Facebook Moves to Increase Transparency in Political Ads

Under pressure in advance of hearings on Russian election interference, Facebook is moving to increase transparency for everyone who sees and buys political advertising on its site.

Executives for the social media company said Friday they will verify political ad buyers in federal elections, requiring them to reveal correct names and locations. The site will also create new graphics where users can click on the ads and find out more about who’s behind them.

More broadly, Rob Goldman, Facebook’s vice president in charge of ad products, said the company is building new transparency tools in which all advertisers, even those that aren’t political, are associated with a page, and users can click on a link to see all of the ads any advertiser is running.

Users also will be able to see all of the ads paid for by the advertisers, whether those ads were originally targeted toward them.

3,000 Russia-linked ads

The move comes after the company acknowledged it had found more than 3,000 ads linked to Russia that focused on divisive U.S. social issues and were seen by an estimated 10 million people before and after the 2016 U.S. elections.
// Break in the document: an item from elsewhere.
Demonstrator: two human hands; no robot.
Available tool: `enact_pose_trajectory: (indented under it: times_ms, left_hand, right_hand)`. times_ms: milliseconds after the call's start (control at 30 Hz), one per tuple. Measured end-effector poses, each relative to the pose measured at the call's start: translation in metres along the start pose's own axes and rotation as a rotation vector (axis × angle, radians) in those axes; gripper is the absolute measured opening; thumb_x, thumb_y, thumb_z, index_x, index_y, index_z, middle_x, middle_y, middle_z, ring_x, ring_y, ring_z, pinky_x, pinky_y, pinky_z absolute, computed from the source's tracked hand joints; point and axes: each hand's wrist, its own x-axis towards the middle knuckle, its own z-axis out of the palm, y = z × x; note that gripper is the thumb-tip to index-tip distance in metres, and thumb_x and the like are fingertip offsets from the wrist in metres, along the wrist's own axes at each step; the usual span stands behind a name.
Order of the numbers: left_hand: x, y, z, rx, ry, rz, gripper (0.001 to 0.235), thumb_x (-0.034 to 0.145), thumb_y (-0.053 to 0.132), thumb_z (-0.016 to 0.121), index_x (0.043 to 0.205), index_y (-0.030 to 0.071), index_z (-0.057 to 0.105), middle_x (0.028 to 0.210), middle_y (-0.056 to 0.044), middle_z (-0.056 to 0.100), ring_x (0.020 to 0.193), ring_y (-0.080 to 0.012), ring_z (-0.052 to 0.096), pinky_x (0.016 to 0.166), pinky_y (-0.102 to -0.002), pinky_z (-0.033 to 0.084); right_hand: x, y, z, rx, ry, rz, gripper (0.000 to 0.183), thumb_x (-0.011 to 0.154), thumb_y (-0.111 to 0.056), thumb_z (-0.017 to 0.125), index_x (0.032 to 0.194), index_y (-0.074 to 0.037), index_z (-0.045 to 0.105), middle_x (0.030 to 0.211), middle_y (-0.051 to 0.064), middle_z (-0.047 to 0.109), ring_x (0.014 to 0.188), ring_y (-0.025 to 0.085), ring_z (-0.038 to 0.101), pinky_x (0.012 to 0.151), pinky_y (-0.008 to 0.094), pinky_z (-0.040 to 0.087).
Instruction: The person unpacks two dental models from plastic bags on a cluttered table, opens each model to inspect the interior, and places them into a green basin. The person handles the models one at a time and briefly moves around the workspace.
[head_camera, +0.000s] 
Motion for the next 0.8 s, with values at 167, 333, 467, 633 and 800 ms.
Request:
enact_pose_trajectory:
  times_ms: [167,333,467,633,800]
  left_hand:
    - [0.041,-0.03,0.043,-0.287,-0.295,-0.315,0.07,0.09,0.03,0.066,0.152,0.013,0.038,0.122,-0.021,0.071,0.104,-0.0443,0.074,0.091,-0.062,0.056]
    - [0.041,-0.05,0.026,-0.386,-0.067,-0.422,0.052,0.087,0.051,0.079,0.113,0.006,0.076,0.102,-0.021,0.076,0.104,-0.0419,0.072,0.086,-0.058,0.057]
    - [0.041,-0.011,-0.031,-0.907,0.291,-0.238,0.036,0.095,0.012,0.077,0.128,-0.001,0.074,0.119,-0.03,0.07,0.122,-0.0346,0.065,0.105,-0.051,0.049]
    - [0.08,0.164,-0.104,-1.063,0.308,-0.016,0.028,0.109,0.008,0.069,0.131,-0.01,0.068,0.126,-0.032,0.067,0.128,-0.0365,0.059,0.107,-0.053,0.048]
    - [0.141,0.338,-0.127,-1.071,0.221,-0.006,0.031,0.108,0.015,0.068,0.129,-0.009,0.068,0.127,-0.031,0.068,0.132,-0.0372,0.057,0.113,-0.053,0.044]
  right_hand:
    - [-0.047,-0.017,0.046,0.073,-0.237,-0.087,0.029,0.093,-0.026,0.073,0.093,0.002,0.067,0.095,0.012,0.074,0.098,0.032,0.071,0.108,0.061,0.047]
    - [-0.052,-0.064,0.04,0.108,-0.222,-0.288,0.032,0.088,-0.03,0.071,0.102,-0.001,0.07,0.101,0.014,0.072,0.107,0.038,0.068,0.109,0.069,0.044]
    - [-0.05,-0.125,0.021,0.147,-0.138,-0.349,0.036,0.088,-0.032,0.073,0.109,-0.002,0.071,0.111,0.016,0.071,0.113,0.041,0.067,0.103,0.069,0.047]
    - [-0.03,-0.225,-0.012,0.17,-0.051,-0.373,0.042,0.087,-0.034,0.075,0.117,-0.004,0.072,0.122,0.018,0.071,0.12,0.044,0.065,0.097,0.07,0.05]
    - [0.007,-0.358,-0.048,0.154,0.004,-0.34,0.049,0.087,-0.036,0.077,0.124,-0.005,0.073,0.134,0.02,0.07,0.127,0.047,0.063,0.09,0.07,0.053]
Facebook, Twitter and Google will testify in Congress Tuesday and Wednesday on how their platforms were used by Russia or other foreign actors in the election campaign. The Senate and House intelligence committees and the Senate Judiciary Committee are all holding hearings as part of their investigations into Russian election interference.

Facebook’s announcement comes a day after Twitter said it will ban ads from RT and Sputnik, two state-sponsored Russian news outlets. Twitter also has said it will require election-related ads for candidates to disclose who is paying for them and how they are targeted.

Federal election ad archive

Facebook’s Goldman said the company also will build a new archive of federal election ads on Facebook, including the total amount spent and the number of times an ad is displayed, he said. The archive, which will be public for anyone to search, would also have data on the audience that saw the ads, including gender and location information. The archive would eventually hold up to four years of data.

Goldman said the company is still building the new features. They plan to test them in Canada and roll them out in the United States by next summer ahead of the 2018 midterm elections.

“This is a good first step but it’s not at all the last step, there’s a lot to learn once we start testing,” Goldman said in an interview.

Facebook already had announced in September that the platform would require an advertiser to disclose who paid for the ads and what other ads it was running at the same time. But it was unclear exactly how the company would do that.

​Heading off legislation

The moves are meant to bring Facebook more in line with what is now required of print and broadcast advertisers. Federal regulations require television and radio stations to make publicly available the details of political ads they air. That includes who runs the ad, when it runs and how much it costs.

It is also likely meant to head off bipartisan legislation in the Senate that would require social media companies to keep public files of election ads and try to ensure they are not purchased by foreigners. Though Virginia Sen. Mark Warner, a Democratic co-sponsor of the legislation, has said his bill would be “the lightest touch possible,” social media companies would rather set their own guidelines than face new regulation.

Facebook has responded swiftly to the attention it has received in recent months on Capitol Hill, boosting staff and lobbying efforts. The company has spent more than $8.4 million in lobbying Congress and the rest of the government through the third quarter of this year, according to federal records.

Some analysts have warned that policing such online election ads can be difficult. It’s one thing to enforce advertising rules for a print newspaper or a TV station, where real humans can vet each ad before it is printed or aired. But that is much more complicated when automated advertising platforms allow millions of advertisers, basically anyone with a credit card and internet access, to place an ad.